Returning to Table I, on its second
row, the speed of light in vacuo is divided by the
first radiation constant in order to produce Planck energy,
1.956066112. This Planck energy value is in turn divided by the elementary charge in order to produce the reduced Planck
energy fractal value, 1.22088055. The Planck energy value,
1.956066112 represents a serious omission from the CODATA even though
it is implied and is mandatory in deriving the CODATA value of 1.220892
for Planck energy. Again, the CODATA Planck energy is in fact a
reduced value for energy. In other words, some of the constants
that the CODATA identifies as Planck constants are actually reduced
Planck constants.
The third row on the Earth/matriX
Table I proposes the unified atomic mass unit times the solar constant
in order to derive Planck temperature, 2.269956514994.
By dividing Planck temperature by the elementary charge,
one obtains the reduced Planck temperature fractal
value of 1.41679554868; again, incorrectly presented by the CODATA
as Planck temperature. The computational procedure is obvious and
the reduction fractal value is evident; I state this again for emphasis.

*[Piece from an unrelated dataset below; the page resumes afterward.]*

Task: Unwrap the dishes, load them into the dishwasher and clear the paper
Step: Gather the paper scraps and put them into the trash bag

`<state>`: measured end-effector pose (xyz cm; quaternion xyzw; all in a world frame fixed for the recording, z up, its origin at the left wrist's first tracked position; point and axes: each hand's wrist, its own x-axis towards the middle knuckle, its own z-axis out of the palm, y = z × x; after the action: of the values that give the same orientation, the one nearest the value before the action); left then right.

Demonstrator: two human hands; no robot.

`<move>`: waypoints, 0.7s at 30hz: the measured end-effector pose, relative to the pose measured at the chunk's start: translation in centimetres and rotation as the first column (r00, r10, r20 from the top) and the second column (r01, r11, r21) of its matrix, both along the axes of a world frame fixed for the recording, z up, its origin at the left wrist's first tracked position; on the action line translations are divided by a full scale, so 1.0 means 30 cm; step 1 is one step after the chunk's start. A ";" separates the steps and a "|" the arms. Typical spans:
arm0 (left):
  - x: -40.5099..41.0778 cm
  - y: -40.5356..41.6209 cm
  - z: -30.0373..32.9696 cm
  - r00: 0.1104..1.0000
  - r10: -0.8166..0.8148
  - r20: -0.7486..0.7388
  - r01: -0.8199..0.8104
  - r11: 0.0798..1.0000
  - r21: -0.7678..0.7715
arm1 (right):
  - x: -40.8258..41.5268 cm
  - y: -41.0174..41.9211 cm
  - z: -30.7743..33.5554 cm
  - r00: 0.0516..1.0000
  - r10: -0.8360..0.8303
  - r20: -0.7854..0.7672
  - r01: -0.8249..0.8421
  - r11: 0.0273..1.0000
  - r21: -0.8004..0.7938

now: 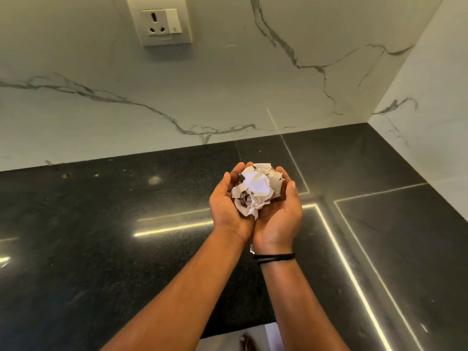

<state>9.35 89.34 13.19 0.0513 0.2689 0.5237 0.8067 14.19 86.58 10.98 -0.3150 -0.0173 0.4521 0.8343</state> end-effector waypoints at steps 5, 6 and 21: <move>-0.175 -0.021 0.031 0.994 0.112 -0.021 -0.111 0.994 0.013 | -0.154 0.011 0.025 0.994 0.103 -0.019 -0.104 0.994 -0.022; -0.215 -0.027 0.038 0.990 0.136 -0.030 -0.135 0.991 0.018 | -0.186 0.009 0.031 0.992 0.125 -0.004 -0.125 0.992 -0.033; -1.089 -0.307 0.111 0.889 0.457 -0.028 -0.455 0.889 0.049 | -1.029 -0.172 0.116 0.836 0.547 0.043 -0.549 0.834 0.052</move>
<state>-23.34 80.14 16.51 0.0135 0.2783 0.7028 0.6546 -16.67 81.43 14.47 -0.2766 -0.1319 0.6670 0.6791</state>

The fourth row on Table I treats the
inverse fine structure constant divided by the Bohr radius
thus deriving Planck length, 2.589605097395. Following
the same systematic procedure, that value is thus divided by the elementary constant and obtains the reduced Planck length fractal value, 1.6163045197. Once again, what the CODATA identifies
as Planck length is in fact reduced Planck length.
The final specific Planck constant
appears on the fifth row of Table I, and involves multiplying the reciprocal of the speed of light in vacuo by the Planck
length, in order to derive Planck time, 8.63799280718.
This fractal value is then divided by the elementary charge value
in order to obtain the reduced Planck time value,
5.39141154377. The CODATA's Planck time is in fact reduced Planck
time.
In summary, this first section of
Table I, regarding the specific Planck constants, demonstrates
that the CODATA Planck constants for mass, energy, temperature,
length and time are in fact reduced Planck constants.
This occurs because of the fact that the specific CODATA Planck
constants are derived by the division of the elementary charge,
thus effectively reducing their values.
It is important to emphasize that
the two fundamental physical constants in the first and second columns
produce the numerical values of the third column; meaning that these
latter values of the table's third column represent the Planck
constants. As far as I can tell so far, no two fundamental physical
constants produce the values of the fifth column with the exception
of the Planck constant, 6.62606896. Nine of the values in the fifth
column are produced by the combination of a Planck constant together
with the elementary charge, 2pi or the reciprocal of
the speed of light.
Now, the possibility that the Planck
constant, 6.62606896 can be produced as of the multiplication of
Planck energy and Planck mass requires critical analysis. This procedure
breaks with the remaining nine constants as to how they are produced.
In other words, one must critically consider not only whether this
is a theoretically possible procedure for producing the Planck constant,
but whether it is sound one. In my book, I treat this anomaly in
detail.
The second half of Table I contains the general theoretical Planck constants which do not reflect
specifically measured matterenergy events. Only after having derived
the specific numerical values of the measured matterenergy events
represented in the first five Planck constants discussed above,
is it possible to derive the next five general Planck constants.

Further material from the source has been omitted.